I have loaded a binary file into memory (using ios::binary). I need to search for 10101 (or 0x15), which I did by searching each value returned by file.get(). What I have just realised is that 10101 may be part in the first 8 bits of file.get and part in the next 8 bits of file.get, ofcourse I will miss this by my search method. Does anyone know of a better search method?
You'll have to do some fancy bit-shifting.
You'll need an unsigned short (two bytes) so that you can check for matches that cross byte boundries:
[byte 1][byte 0] (see 4 below) 1100010101001101 10101 match
Then check for each possible bitmask by bitshifting, &&ing, and comparing. Once you've checked the first byte through, move byte 1 to byte 0 and read the next byte into byte 1, rinse and repeat.
A couple notes:
1. You don't need to check any patterns that fall completely in byte 1's bits -- as you'll do that on the next loop.
2. Be careful of the termination condition. I suggest that when you hit EOF you just put a zero in byte 1, do your tests, then quit.

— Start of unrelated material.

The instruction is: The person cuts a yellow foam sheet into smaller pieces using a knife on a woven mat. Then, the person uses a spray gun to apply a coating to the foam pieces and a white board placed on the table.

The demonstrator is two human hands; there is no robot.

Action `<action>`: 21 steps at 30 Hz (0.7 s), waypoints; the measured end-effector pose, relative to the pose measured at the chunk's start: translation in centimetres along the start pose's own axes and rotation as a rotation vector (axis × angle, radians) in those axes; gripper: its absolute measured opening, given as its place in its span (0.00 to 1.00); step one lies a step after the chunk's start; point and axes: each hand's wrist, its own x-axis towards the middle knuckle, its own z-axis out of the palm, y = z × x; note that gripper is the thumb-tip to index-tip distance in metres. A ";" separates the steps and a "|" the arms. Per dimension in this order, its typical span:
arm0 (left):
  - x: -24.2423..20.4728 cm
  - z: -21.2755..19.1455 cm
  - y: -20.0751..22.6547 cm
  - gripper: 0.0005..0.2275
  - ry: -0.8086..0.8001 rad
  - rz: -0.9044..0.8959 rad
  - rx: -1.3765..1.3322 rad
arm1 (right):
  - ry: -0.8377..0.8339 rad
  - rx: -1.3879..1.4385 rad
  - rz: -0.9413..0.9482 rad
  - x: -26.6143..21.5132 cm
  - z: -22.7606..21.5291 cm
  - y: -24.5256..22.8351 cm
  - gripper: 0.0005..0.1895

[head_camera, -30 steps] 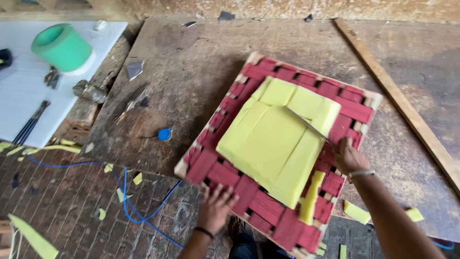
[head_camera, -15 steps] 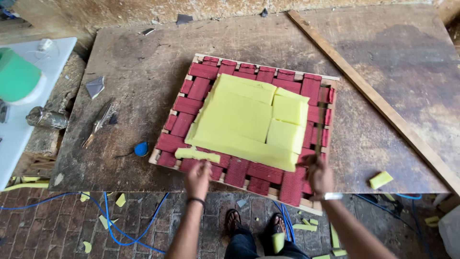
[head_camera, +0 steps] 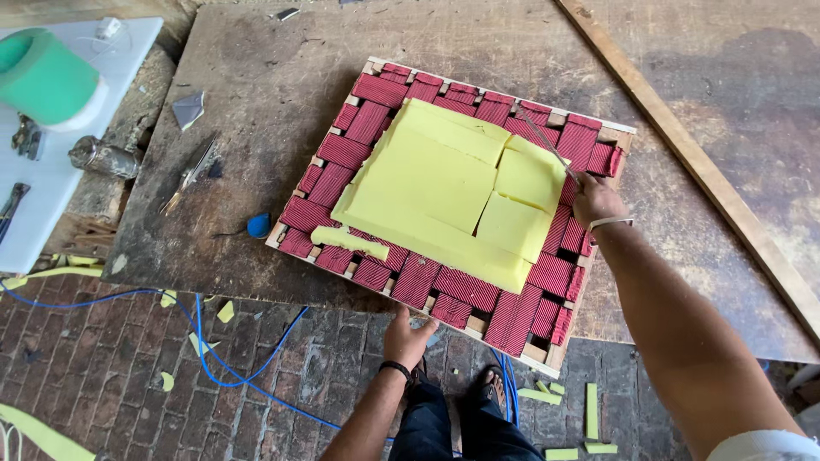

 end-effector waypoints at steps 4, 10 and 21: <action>-0.6 -0.3 1.5 0.41 0.103 0.056 -0.089 | 0.037 -0.060 -0.014 0.1 -0.9 -0.2 0.23; 4.2 -4.5 1.3 0.36 0.246 -0.030 -0.188 | -0.112 0.079 0.380 -9.0 -0.5 1.1 0.24; 22.5 -18.9 3.2 0.34 0.455 0.284 0.081 | -0.053 0.843 0.497 -25.0 6.1 -6.7 0.15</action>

3. If you've found a match, the next possible match is two-bits away: 1010100110110101 match
10101001101 10101 next possible match
4. Remember that the most-significant bit of byte 0 should be adjacent to the least-significant bit of byte 1. (Hence the 'backwards' representation of the bytes above.)
move byte 1 to byte 0 and read the next byte into byte 1
Wait. What if he needs to use big endian? In that case he should do
1 2
number<<=8;
number|=nextbyte;
Be careful if the bytes are signed chars, though. If they are and you find a negative value, C++ will convert it to short repeating the 8th bit on bits 8-15 (so 10000001 becomes 1111111110000001, instead of 0000000010000001, which is what you need). If that happens, just and it with 0x00FF.